For fiscal year 2024, the latest full year the USDA has on record, Kentucky's error rate was 9.1%. While that comes in under the national average of 10.9%, if the state share benefits policy were in effect today, Kentucky would owe 10% of the benefits cost – or over $125 million – to the federal government.

Following the outbreak of COVID-19, waivers and policies were put in place that allowed more people to stay on SNAP. Dennis said those temporary changes contributed to higher error rates across the country.
"We were coming out of the pandemic and there [were] flexibilities in place that impacted our payment error rate. We had temporary federal policies that again contributed to an increase in SNAP error rates, not just in Kentucky, but nationally as well," Dennis said.
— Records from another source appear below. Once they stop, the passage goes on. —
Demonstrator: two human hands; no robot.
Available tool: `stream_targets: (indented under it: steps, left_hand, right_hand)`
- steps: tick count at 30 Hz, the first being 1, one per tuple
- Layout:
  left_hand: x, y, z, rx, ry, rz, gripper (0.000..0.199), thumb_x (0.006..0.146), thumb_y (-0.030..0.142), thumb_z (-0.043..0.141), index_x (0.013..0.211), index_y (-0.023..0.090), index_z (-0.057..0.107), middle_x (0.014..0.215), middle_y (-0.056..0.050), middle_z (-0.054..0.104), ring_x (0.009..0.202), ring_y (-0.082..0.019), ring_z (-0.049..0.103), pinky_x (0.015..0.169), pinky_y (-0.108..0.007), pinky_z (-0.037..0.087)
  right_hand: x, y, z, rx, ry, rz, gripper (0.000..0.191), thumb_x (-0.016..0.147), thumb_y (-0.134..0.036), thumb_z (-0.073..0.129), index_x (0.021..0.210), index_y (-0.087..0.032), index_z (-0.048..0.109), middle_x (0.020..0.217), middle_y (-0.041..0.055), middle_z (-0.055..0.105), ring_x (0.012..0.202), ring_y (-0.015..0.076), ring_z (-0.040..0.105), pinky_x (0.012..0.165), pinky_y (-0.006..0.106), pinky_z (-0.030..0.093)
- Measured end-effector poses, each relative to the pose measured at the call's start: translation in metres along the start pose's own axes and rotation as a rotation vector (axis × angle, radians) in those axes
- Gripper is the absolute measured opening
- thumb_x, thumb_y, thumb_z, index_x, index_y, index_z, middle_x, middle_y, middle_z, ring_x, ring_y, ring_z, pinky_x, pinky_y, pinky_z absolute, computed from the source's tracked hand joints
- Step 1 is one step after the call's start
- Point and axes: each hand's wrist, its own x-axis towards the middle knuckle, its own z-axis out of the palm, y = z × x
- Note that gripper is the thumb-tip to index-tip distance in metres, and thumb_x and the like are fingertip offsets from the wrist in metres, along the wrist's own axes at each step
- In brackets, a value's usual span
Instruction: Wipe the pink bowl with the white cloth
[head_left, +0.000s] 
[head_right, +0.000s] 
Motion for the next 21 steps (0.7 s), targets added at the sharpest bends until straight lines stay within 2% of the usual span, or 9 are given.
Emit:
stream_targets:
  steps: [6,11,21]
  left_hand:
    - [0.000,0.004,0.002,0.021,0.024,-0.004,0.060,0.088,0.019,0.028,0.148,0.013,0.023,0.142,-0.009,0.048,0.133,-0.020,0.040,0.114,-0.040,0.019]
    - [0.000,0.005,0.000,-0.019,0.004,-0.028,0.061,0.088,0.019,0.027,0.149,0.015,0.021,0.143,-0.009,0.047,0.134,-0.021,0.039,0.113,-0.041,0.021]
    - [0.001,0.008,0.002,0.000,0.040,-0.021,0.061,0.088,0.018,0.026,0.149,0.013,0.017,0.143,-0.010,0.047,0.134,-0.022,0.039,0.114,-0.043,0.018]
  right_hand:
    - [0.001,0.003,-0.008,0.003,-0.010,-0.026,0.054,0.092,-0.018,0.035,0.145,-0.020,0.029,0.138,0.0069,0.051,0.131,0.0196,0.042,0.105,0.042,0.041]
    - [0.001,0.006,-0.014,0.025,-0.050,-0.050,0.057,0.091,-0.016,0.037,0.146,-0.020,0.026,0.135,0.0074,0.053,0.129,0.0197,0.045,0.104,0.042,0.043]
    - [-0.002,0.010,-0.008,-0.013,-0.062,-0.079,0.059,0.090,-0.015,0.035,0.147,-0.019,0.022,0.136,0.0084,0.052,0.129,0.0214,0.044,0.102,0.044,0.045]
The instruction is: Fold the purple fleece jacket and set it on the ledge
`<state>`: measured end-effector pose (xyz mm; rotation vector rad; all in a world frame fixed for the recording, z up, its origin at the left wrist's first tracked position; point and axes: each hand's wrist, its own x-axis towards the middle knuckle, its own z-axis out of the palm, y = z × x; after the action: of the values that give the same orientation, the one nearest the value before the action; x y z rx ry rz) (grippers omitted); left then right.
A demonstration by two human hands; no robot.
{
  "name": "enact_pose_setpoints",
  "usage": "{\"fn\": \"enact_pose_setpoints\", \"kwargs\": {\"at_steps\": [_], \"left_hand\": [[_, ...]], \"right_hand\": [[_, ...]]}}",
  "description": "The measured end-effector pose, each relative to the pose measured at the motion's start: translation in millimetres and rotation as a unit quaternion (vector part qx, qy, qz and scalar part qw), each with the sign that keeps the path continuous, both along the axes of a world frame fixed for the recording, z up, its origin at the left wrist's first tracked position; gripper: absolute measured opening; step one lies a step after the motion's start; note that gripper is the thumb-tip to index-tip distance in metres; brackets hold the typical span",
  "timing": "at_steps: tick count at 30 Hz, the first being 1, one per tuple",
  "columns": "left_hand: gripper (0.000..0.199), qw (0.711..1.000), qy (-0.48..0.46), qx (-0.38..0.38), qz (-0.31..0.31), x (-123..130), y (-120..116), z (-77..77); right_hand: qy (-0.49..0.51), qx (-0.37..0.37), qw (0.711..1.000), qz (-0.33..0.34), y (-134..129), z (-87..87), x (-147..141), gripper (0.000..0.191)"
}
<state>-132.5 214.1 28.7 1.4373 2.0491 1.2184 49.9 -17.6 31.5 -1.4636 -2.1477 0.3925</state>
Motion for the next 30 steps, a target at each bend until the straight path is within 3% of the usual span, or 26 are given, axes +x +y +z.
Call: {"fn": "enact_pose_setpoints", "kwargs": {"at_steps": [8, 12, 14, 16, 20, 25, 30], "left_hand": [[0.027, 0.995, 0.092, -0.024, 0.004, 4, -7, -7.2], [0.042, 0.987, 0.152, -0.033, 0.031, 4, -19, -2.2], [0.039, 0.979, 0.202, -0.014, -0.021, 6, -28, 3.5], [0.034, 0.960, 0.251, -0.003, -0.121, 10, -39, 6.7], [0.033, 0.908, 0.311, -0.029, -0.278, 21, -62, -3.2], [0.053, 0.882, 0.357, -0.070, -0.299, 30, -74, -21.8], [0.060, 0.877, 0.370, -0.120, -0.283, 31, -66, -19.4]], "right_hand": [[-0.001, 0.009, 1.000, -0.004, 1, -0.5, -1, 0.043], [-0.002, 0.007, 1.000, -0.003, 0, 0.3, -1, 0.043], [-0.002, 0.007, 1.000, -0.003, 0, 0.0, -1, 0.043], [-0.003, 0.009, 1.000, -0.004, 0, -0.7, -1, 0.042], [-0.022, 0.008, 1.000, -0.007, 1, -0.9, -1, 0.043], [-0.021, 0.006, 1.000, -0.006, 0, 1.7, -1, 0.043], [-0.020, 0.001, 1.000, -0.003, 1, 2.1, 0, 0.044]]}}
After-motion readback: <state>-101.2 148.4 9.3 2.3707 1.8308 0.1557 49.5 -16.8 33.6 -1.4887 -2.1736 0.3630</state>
So far, based on six months of available data from the state budget director's office, Kentucky's KY 2025 SNAP payment error rate is around 3.7%. If that rate stays below 6% for the rest of the 2025 fiscal year, Kentucky would wind up paying nothing for the first year of the benefit cost sharing policy.
However, the state will still have to pay an increased share of the administrative costs associated with operating SNAP in the commonwealth in the near future – one that Kentucky legislators will have to plan for when crafting the next biennial budget.
Rep. Jason Petrie chairs the House Appropriations and Revenue Committee that the state budget bill must pass out of before advancing to the chamber floor. He asked Dennis if DCBS is taking steps to lower administrative costs to ease the burden on the state's increased cost share starting in October 2026.
"I hope that you say we're working on things now to bring down admin costs, because, as you've explained, that share is changing," Petrie said. "So if those admin costs stay the same, we know we have an increased share that we pay for if those admin costs come down, then we can mitigate that increase."
The next legislative session starts on Jan. 1. House Speaker David Osbourne said last month that he expects a budget bill to be introduced in the first week of the session.